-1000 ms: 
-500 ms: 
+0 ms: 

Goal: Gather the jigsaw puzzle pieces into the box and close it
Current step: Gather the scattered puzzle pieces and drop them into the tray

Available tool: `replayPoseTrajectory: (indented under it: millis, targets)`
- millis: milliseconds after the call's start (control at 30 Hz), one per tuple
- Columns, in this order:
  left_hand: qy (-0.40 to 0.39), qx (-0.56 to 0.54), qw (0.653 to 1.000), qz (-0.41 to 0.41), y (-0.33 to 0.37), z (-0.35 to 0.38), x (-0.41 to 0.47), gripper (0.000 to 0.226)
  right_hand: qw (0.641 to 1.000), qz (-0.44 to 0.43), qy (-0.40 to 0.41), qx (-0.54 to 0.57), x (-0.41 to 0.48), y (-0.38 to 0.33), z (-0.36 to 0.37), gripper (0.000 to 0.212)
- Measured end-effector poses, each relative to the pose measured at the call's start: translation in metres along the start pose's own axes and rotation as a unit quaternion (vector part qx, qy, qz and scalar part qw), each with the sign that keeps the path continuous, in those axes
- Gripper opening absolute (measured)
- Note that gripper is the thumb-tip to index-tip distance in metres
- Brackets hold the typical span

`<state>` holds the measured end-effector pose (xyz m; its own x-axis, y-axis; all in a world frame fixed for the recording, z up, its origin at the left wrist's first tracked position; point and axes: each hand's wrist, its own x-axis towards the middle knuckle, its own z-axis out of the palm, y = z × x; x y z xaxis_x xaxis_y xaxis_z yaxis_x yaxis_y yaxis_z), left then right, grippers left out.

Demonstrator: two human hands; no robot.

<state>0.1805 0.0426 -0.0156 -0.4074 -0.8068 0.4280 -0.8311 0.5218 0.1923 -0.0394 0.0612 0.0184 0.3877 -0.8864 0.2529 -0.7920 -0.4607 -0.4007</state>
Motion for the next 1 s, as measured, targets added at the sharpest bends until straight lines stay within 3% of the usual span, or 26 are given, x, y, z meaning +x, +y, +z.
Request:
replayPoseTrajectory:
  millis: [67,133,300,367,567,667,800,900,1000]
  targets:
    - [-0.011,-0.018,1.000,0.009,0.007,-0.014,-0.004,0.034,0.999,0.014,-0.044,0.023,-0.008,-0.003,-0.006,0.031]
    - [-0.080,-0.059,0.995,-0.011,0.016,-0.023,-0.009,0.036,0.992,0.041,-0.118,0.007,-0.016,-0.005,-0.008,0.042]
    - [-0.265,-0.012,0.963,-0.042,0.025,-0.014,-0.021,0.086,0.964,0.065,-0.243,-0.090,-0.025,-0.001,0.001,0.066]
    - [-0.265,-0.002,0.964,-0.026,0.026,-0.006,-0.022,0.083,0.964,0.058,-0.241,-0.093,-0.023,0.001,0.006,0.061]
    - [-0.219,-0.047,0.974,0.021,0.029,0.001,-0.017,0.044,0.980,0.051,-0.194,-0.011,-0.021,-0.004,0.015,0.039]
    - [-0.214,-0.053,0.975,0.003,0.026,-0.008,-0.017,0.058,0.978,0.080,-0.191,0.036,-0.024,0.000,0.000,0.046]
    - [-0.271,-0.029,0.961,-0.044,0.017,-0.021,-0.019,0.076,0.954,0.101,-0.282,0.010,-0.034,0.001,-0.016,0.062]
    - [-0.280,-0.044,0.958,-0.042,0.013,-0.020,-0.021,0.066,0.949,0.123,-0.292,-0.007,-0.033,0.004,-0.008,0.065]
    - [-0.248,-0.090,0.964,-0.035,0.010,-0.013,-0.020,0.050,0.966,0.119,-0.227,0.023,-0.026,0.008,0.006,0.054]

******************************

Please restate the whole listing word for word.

■ TASK SOLUTION ■
-1000 ms: 
-500 ms: 
+0 ms: 

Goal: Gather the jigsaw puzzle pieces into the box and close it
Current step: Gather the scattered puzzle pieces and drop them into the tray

Available tool: `replayPoseTrajectory: (indented under it: millis, targets)`
- millis: milliseconds after the call's start (control at 30 Hz), one per tuple
- Columns, in this order:
  left_hand: qy (-0.40 to 0.39), qx (-0.56 to 0.54), qw (0.653 to 1.000), qz (-0.41 to 0.41), y (-0.33 to 0.37), z (-0.35 to 0.38), x (-0.41 to 0.47), gripper (0.000 to 0.226)
  right_hand: qw (0.641 to 1.000), qz (-0.44 to 0.43), qy (-0.40 to 0.41), qx (-0.54 to 0.57), x (-0.41 to 0.48), y (-0.38 to 0.33), z (-0.36 to 0.37), gripper (0.000 to 0.212)
- Measured end-effector poses, each relative to the pose measured at the call's start: translation in metres along the start pose's own axes and rotation as a unit quaternion (vector part qx, qy, qz and scalar part qw), each with the sign that keeps the path continuous, in those axes
- Gripper opening absolute (measured)
- Note that gripper is the thumb-tip to index-tip distance in metres
- Brackets hold the typical span

`<state>` holds the measured end-effector pose (xyz m; its own x-axis, y-axis; all in a world frame fixed for the recording, z up, its origin at the left wrist's first tracked position; point and axes: each hand's wrist, its own x-axis towards the middle knuckle, its own z-axis out of the palm, y = z × x; x y z xaxis_x xaxis_y xaxis_z yaxis_x yaxis_y yaxis_z), left then right, grippers left out.

Demonstrator: two human hands; no robot.

<state>0.1805 0.0426 -0.0156 -0.4074 -0.8068 0.4280 -0.8311 0.5218 0.1923 -0.0394 0.0612 0.0184 0.3877 -0.8864 0.2529 -0.7920 -0.4607 -0.4007</state>
Motion for the next 1 s, as measured, targets added at the sharpest bends until straight lines stay within 3% of the usual span, or 26 are given, x, y, z meaning +x, +y, +z.
Request:
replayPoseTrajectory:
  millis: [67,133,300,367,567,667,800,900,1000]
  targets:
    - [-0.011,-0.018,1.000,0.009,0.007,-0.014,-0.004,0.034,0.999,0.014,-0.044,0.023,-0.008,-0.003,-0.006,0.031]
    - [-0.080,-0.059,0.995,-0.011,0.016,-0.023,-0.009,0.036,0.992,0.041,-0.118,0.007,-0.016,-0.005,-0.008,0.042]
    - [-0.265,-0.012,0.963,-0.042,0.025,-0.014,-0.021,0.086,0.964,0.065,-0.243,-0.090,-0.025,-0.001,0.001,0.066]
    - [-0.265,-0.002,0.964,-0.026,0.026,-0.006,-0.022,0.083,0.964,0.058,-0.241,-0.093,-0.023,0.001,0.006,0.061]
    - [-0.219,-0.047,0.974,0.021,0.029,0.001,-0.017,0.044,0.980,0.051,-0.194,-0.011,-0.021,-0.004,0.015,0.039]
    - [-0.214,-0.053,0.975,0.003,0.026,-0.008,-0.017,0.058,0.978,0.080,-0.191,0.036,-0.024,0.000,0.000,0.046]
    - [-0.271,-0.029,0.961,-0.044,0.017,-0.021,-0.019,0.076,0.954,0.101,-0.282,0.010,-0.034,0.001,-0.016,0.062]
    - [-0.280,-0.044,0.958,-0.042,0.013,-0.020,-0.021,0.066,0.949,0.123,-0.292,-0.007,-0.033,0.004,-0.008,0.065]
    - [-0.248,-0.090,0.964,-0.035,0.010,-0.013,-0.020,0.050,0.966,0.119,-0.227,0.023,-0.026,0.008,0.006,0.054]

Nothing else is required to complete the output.